Surface errors without semantic impairment in acquired dyslexia: a voxel-based lesion-symptom mapping study
- PMID: 26966139
- PMCID: PMC5006249
- DOI: 10.1093/brain/aww029
Surface errors without semantic impairment in acquired dyslexia: a voxel-based lesion-symptom mapping study
Abstract
Patients with surface dyslexia have disproportionate difficulty pronouncing irregularly spelled words (e.g. pint), suggesting impaired use of lexical-semantic information to mediate phonological retrieval. Patients with this deficit also make characteristic 'regularization' errors, in which an irregularly spelled word is mispronounced by incorrect application of regular spelling-sound correspondences (e.g. reading plaid as 'played'), indicating over-reliance on sublexical grapheme-phoneme correspondences. We examined the neuroanatomical correlates of this specific error type in 45 patients with left hemisphere chronic stroke. Voxel-based lesion-symptom mapping showed a strong positive relationship between the rate of regularization errors and damage to the posterior half of the left middle temporal gyrus. Semantic deficits on tests of single-word comprehension were generally mild, and these deficits were not correlated with the rate of regularization errors. Furthermore, the deep occipital-temporal white matter locus associated with these mild semantic deficits was distinct from the lesion site associated with regularization errors.
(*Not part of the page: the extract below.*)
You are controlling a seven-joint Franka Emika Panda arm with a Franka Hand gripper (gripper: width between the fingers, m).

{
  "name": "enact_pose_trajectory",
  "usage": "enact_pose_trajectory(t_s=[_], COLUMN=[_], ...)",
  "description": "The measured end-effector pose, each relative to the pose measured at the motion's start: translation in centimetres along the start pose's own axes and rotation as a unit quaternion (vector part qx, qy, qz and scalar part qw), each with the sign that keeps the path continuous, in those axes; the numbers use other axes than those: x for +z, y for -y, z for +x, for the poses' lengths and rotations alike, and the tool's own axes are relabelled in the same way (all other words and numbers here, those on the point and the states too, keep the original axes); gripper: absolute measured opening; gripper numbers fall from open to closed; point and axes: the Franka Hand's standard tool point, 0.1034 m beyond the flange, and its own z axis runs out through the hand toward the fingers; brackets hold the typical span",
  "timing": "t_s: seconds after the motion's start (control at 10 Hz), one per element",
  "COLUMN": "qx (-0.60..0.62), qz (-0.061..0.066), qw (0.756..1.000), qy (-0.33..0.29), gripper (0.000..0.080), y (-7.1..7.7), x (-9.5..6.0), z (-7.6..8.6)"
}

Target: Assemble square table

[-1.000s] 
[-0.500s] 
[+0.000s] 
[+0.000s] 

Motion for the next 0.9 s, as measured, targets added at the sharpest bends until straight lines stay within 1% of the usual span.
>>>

Thus, in contrast to patients with surface dyslexia and semantic impairment from anterior temporal lobe degeneration, surface errors in our patients were not related to a semantic deficit. We propose that these patients have an inability to link intact semantic representations with phonological representations. The data provide novel evidence for a post-semantic mechanism mediating the production of surface errors, and suggest that the posterior middle temporal gyrus may compute an intermediate representation linking semantics with phonology.
Keywords: alexia; brain mapping; phonology; reading; semantics.